=== Section Start ===

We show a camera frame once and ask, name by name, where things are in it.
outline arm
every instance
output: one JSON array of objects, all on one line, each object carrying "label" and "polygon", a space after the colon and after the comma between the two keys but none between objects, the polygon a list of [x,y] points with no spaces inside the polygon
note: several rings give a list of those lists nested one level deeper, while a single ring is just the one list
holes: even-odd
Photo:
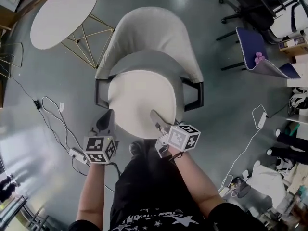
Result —
[{"label": "arm", "polygon": [[[169,151],[172,155],[179,152],[172,146],[169,147]],[[215,185],[188,153],[184,153],[181,158],[175,158],[175,163],[193,200],[207,218],[212,209],[224,203]]]},{"label": "arm", "polygon": [[91,164],[83,186],[76,220],[87,220],[103,229],[105,166]]}]

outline blue chair
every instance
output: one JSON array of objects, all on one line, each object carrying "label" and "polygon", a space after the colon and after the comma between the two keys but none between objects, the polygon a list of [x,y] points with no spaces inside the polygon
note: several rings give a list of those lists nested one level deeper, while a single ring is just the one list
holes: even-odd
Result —
[{"label": "blue chair", "polygon": [[[293,68],[292,64],[286,63],[280,68],[278,68],[268,60],[265,43],[261,34],[240,27],[236,28],[236,33],[242,48],[244,61],[238,64],[224,67],[221,69],[222,71],[245,65],[246,70],[256,74],[276,76],[285,79],[300,78],[296,70]],[[255,58],[257,52],[262,53],[265,59],[260,60],[256,64]]]}]

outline round table
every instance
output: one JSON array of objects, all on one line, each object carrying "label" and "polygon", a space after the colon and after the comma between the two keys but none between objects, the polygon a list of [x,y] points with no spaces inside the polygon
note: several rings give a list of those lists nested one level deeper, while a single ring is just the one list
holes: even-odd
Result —
[{"label": "round table", "polygon": [[45,50],[61,43],[86,20],[95,3],[96,0],[48,0],[31,27],[33,46]]}]

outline gray floor
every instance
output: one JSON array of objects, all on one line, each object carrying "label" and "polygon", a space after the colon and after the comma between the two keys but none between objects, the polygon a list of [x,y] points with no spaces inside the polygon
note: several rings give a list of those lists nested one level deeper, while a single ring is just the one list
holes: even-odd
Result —
[{"label": "gray floor", "polygon": [[[220,5],[218,0],[98,0],[93,13],[116,26],[127,12],[142,6],[167,8],[178,15],[187,27],[205,79],[204,107],[184,115],[187,123],[202,132],[198,146],[191,154],[213,182],[220,186],[233,160],[256,132],[252,109],[263,104],[268,114],[272,114],[286,104],[290,90],[283,79],[239,69],[220,71],[221,67],[242,61],[242,57],[239,45],[235,44],[236,36],[215,41],[215,38],[241,25],[237,20],[226,25],[220,22],[222,17],[232,13],[232,9]],[[60,45],[45,51],[32,46],[30,29],[38,9],[19,22],[9,39],[9,42],[22,41],[25,49],[23,67],[13,67],[13,76],[34,99],[48,96],[56,103],[63,102],[66,124],[82,141],[95,119],[105,112],[93,102],[95,70]],[[98,26],[89,22],[87,30],[90,33]],[[99,52],[101,41],[92,40],[91,43],[98,46],[95,51]],[[19,49],[13,50],[18,58]],[[278,65],[286,60],[277,46],[269,47],[269,57]],[[268,163],[265,151],[274,144],[274,130],[285,122],[285,117],[285,112],[281,112],[266,121],[247,153],[234,166],[232,174],[239,175],[244,169],[252,168],[260,158]],[[50,123],[64,141],[62,125],[54,119],[50,119]],[[123,170],[130,160],[128,145],[135,138],[121,129],[118,130],[118,138],[120,144],[115,162]],[[75,146],[72,138],[68,141],[70,146]],[[8,173],[17,176],[21,183],[18,192],[30,197],[34,209],[44,205],[47,214],[63,223],[75,220],[85,177],[72,169],[71,157],[55,142],[32,101],[12,80],[7,83],[4,108],[0,111],[0,152]],[[78,162],[75,166],[87,172],[86,166]],[[116,180],[114,168],[107,167],[106,184],[114,188]],[[106,191],[105,230],[109,227],[112,200],[113,194]]]}]

=== Section End ===

• **What you need to do**
Pictures are to be left out when the entries above are repeated exactly.

• **Response**
We show a camera frame once and ask, name by name, where things are in it.
outline arm
every instance
output: one JSON array of objects, all on one line, each object carrying "label" and "polygon", a space after the colon and after the comma between the two keys but none between objects, the polygon a list of [x,y] points with no spaces inside the polygon
note: several rings give a list of those lists nested one level deeper, while a single ring is just the one list
holes: even-odd
Photo:
Result —
[{"label": "arm", "polygon": [[[169,151],[172,155],[179,152],[172,146],[169,147]],[[215,185],[188,153],[184,153],[181,158],[175,158],[175,163],[193,200],[207,218],[212,209],[224,203]]]},{"label": "arm", "polygon": [[91,164],[83,186],[76,220],[87,220],[103,229],[105,166]]}]

outline blue chair
every instance
output: one JSON array of objects, all on one line, each object carrying "label" and "polygon", a space after the colon and after the comma between the two keys but none between objects, the polygon a list of [x,y] points with no spaces inside the polygon
note: several rings give a list of those lists nested one level deeper, while a single ring is just the one list
holes: even-odd
Result —
[{"label": "blue chair", "polygon": [[[293,68],[292,64],[286,63],[280,68],[278,68],[268,60],[265,43],[261,34],[240,27],[236,28],[236,33],[242,48],[244,61],[238,64],[224,67],[221,69],[222,71],[245,65],[246,70],[256,74],[276,76],[285,79],[300,78],[296,70]],[[255,58],[257,52],[262,53],[265,59],[260,60],[256,64]]]}]

outline round table
every instance
output: one JSON array of objects, all on one line, each object carrying "label" and "polygon", a space after the colon and after the comma between the two keys but none between objects, the polygon a list of [x,y] points with no spaces inside the polygon
note: several rings give a list of those lists nested one level deeper, while a single ring is just the one list
holes: even-odd
Result —
[{"label": "round table", "polygon": [[45,50],[61,43],[86,20],[95,3],[96,0],[48,0],[31,27],[33,46]]}]

outline gray floor
every instance
output: one JSON array of objects, all on one line, each object carrying "label" and "polygon", a space after the colon and after the comma between the two keys but none between objects, the polygon a list of [x,y] points with no spaces inside the polygon
note: several rings give a list of those lists nested one level deeper, while a single ring is just the one list
holes: even-odd
Result —
[{"label": "gray floor", "polygon": [[[220,5],[218,0],[98,0],[93,13],[116,26],[127,12],[142,6],[167,8],[178,15],[187,27],[205,79],[204,107],[184,115],[187,123],[202,132],[198,146],[191,154],[213,182],[220,186],[233,160],[256,132],[252,109],[263,104],[268,114],[272,114],[286,104],[290,90],[283,79],[239,69],[220,71],[221,67],[242,61],[242,57],[239,45],[235,44],[236,36],[215,41],[215,38],[241,25],[237,20],[226,25],[220,22],[222,17],[232,13],[232,9]],[[60,45],[45,51],[32,46],[30,29],[38,9],[19,22],[9,39],[9,42],[22,41],[25,49],[23,67],[13,67],[13,76],[34,99],[48,96],[56,103],[63,102],[66,124],[82,141],[95,119],[105,112],[93,102],[95,70]],[[98,26],[89,22],[87,30],[90,33]],[[99,52],[101,41],[92,40],[91,43],[98,46],[95,51]],[[19,49],[13,50],[18,58]],[[278,65],[286,60],[277,46],[269,47],[269,57]],[[268,163],[265,151],[274,144],[274,130],[285,122],[285,117],[285,112],[281,112],[266,121],[247,153],[234,166],[232,174],[239,175],[244,169],[252,168],[260,158]],[[50,123],[64,141],[62,125],[54,119],[50,119]],[[123,170],[130,160],[128,145],[135,138],[121,129],[118,130],[118,138],[120,144],[115,162]],[[75,146],[72,138],[68,141],[70,146]],[[8,173],[17,176],[21,183],[18,192],[30,197],[34,209],[44,205],[47,214],[63,223],[75,220],[85,177],[72,169],[71,157],[55,142],[32,101],[12,80],[7,83],[4,108],[0,111],[0,152]],[[78,162],[75,166],[87,172],[86,166]],[[116,180],[114,168],[107,167],[106,184],[114,188]],[[106,191],[105,230],[109,227],[112,200],[113,194]]]}]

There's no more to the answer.